Sólo el PP votó a favor de la propuesta de Vox y lo hizo con críticas al PSOE y sus socios.
"Es indefendible que la izquierda progresista diga que esto es progreso. Algún día tendrá que explicar la izquierda de este país cuándo compraron los postulados más radicales del Islam más radical a cambio de dejar tiradas a las mujeres más vulnerables", afirmó su portavoz, Ester Muñoz.
Hasta en el mismo debate, la portavoz de Vox, Blanca Armadio, sostuvo que "la izquierda, con la ayuda del PP, subvenciona o ayuda" a grupos que "afectan a la igualdad y a la integridad de España".
Armadio aseguró que "el multiculturalismo es un fracaso" y defendió que en su formación se niegan a que "vengan otras culturas y sometan a las mujeres".
No sólo circunscribió la amenaza a las mujeres.
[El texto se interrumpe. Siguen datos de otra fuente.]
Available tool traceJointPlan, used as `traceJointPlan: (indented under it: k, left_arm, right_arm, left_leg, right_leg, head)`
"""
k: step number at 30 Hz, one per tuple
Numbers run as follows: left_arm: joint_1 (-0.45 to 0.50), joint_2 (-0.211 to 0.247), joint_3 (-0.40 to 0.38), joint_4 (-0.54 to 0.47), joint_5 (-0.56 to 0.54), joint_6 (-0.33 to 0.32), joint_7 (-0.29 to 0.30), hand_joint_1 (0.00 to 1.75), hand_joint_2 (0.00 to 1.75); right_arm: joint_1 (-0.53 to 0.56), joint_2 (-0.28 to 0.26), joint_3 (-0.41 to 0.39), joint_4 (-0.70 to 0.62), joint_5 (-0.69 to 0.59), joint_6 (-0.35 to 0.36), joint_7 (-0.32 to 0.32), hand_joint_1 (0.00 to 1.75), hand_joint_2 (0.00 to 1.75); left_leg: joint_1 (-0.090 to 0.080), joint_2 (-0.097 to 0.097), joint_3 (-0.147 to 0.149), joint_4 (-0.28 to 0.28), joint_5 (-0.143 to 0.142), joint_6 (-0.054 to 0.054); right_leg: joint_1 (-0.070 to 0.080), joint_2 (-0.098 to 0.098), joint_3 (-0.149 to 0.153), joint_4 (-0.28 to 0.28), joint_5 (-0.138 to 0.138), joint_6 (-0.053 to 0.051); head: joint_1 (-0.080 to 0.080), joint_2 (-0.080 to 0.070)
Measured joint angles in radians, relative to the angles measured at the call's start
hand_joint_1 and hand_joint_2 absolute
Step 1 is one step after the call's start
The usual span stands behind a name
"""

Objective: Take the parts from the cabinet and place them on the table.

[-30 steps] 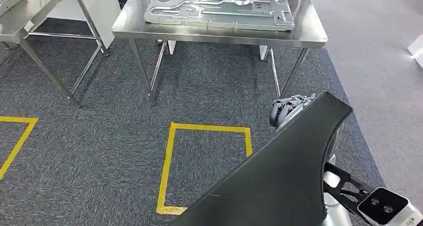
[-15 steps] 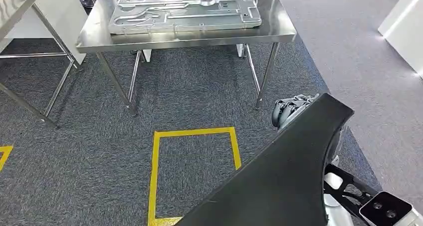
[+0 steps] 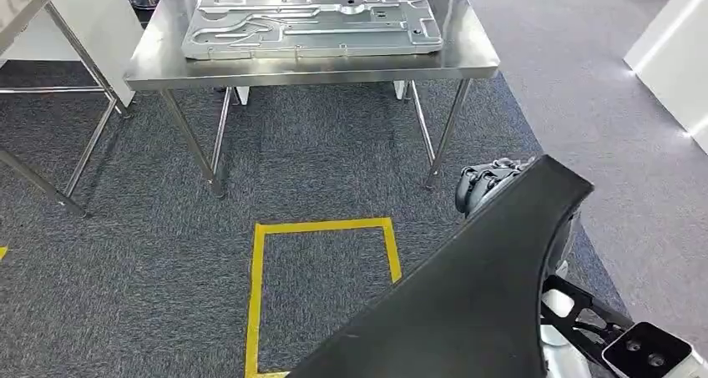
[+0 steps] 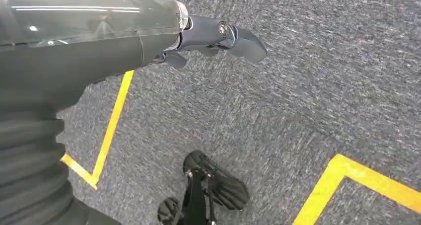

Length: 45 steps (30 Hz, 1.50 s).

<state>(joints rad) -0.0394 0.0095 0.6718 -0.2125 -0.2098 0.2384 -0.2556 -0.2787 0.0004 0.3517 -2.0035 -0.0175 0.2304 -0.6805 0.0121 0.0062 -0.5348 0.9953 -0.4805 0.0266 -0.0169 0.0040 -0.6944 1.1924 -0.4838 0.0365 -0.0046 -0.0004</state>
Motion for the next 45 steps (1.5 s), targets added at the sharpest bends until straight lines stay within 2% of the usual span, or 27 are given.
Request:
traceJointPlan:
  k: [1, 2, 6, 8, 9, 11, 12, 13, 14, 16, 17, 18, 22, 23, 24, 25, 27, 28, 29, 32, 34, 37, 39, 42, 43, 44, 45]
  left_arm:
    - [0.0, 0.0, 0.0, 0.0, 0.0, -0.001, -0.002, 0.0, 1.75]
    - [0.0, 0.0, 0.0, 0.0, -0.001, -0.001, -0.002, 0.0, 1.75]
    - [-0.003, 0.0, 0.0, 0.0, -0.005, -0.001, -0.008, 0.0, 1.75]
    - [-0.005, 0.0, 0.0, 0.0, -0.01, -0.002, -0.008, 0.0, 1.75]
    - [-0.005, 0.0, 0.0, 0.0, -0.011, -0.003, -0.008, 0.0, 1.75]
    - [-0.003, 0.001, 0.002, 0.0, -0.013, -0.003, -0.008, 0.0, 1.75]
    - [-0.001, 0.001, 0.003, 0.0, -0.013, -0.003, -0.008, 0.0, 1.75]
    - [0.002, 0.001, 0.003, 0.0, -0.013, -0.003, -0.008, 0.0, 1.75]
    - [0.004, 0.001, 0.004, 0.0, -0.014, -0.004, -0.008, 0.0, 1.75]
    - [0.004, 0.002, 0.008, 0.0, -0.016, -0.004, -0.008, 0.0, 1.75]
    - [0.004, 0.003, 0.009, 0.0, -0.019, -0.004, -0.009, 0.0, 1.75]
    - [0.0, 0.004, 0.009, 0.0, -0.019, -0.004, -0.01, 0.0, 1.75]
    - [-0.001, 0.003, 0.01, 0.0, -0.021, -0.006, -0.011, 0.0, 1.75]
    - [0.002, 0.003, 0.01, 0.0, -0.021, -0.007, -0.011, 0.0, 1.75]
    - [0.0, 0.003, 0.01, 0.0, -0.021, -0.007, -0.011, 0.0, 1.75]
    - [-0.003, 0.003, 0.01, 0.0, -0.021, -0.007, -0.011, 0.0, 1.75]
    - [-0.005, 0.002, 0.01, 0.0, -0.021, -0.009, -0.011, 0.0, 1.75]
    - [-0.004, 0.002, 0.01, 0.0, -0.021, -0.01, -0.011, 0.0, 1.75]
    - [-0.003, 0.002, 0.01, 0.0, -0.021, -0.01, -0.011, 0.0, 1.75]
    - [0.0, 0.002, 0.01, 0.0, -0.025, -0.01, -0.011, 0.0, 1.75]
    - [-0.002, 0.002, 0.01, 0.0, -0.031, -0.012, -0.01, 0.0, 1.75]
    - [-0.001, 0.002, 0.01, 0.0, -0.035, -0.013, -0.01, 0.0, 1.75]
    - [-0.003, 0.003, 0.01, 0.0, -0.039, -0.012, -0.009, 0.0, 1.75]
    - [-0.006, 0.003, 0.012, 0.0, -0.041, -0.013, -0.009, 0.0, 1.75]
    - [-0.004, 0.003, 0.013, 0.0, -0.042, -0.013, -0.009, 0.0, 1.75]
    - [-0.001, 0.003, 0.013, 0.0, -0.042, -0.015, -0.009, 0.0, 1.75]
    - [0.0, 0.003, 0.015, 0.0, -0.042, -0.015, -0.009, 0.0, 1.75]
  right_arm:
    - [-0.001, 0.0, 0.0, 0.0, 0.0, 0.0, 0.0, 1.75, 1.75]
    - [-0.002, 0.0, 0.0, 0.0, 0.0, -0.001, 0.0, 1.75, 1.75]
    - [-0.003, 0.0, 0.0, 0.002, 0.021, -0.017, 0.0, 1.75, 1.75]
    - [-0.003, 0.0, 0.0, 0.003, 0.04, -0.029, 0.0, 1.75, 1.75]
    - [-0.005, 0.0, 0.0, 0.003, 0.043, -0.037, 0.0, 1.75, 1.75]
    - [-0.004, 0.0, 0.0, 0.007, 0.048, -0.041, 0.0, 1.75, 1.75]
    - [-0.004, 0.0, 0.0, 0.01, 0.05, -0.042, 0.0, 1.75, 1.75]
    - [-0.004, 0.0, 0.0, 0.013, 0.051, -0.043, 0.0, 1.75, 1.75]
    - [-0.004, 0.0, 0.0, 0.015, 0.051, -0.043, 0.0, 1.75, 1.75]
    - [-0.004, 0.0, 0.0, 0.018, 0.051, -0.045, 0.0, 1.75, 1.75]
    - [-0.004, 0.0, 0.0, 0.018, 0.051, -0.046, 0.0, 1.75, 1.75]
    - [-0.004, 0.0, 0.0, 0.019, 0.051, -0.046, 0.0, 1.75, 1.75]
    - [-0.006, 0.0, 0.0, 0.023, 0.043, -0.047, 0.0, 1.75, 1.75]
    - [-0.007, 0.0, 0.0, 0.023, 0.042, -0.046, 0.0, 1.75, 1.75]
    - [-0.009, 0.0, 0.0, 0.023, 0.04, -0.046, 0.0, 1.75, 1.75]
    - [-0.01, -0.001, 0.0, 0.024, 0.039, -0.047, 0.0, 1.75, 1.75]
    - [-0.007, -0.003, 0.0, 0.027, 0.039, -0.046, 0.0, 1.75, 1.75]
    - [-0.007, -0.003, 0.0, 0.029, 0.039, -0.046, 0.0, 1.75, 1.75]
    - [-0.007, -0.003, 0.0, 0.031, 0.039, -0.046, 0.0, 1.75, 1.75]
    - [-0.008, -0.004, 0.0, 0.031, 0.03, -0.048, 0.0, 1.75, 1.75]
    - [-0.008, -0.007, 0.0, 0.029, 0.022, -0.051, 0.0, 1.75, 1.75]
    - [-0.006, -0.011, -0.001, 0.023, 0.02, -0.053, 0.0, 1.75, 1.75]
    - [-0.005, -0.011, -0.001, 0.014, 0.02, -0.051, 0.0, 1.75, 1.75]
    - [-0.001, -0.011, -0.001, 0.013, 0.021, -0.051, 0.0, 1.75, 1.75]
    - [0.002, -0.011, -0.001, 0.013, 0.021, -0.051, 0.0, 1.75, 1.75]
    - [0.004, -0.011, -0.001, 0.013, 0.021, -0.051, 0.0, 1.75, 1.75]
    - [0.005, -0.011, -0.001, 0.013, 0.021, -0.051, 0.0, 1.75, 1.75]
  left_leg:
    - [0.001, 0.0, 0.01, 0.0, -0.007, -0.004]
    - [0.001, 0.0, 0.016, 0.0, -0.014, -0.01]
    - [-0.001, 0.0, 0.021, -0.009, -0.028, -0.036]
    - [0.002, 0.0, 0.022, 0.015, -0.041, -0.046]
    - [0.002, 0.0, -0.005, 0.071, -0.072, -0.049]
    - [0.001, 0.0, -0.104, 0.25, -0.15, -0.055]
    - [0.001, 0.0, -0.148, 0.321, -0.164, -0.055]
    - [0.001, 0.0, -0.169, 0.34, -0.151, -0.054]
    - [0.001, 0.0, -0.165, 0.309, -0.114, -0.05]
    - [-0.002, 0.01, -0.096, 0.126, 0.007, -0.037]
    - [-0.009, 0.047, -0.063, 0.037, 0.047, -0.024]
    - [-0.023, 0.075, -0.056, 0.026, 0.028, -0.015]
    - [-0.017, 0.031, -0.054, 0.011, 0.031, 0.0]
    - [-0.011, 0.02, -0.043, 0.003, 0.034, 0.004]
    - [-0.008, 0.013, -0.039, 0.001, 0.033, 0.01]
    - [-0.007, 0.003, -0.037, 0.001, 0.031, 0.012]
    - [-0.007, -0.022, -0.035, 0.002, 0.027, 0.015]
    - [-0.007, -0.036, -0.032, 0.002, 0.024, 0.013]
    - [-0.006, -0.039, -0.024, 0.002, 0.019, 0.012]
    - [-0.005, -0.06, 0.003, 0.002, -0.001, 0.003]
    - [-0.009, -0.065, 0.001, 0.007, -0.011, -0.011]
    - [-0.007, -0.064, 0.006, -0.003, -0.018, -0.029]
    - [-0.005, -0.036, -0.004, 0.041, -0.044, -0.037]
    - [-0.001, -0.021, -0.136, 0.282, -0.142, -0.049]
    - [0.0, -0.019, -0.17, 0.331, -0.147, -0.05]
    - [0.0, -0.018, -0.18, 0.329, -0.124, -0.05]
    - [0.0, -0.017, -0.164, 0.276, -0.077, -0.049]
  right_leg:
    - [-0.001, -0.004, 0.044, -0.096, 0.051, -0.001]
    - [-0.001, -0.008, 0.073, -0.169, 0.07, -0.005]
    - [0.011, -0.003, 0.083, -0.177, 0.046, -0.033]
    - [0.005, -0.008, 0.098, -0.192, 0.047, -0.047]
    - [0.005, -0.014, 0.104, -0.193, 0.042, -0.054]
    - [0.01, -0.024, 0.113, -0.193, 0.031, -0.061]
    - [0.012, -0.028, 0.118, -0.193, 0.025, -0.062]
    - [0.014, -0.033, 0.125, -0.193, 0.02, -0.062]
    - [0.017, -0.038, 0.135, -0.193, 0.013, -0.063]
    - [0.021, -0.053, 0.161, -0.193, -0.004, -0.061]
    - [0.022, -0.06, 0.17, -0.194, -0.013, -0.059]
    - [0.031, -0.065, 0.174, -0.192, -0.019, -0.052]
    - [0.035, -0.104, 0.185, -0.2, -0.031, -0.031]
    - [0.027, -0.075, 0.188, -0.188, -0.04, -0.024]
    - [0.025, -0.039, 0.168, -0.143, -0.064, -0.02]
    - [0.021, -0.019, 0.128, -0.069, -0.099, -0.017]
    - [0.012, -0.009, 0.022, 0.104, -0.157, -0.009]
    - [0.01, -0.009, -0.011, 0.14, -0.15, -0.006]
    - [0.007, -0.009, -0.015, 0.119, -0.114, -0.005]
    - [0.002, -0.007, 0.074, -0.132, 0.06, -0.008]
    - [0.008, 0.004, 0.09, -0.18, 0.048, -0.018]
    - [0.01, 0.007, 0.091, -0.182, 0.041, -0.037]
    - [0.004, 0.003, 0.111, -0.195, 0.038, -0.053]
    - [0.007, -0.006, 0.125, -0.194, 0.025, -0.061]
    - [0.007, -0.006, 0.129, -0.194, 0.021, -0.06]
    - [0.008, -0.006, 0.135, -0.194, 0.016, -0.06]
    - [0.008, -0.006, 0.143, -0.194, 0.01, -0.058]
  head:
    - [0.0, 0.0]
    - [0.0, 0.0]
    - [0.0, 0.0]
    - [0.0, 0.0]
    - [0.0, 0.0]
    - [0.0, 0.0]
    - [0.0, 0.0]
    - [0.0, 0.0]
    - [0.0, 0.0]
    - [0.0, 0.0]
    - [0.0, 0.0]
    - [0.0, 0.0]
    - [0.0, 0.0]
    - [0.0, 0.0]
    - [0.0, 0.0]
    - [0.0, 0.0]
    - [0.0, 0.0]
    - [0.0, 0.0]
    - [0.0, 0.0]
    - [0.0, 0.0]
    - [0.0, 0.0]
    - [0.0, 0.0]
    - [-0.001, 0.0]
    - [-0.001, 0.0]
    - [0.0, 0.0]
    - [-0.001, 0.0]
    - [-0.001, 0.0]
En un nuevo giro lepenista, la diputada de Vox también recordó las recientes agresiones homófobas en El Ejido (Almería) y afirmó que "nos negamos a que los homosexuales sean golpeados".
Unas afirmaciones que fueron tachadas de hipócritas por Compromís, Podemos o Sumar, cuyos portavoces aseguraron que el debate sobre el burka "no está en la calle".
Vox perdió la votación, pero logró situar el debate, ya que su tesis principal —la prohibición del velo integral— fue asumida, con matices, por varios partidos de la Cámara.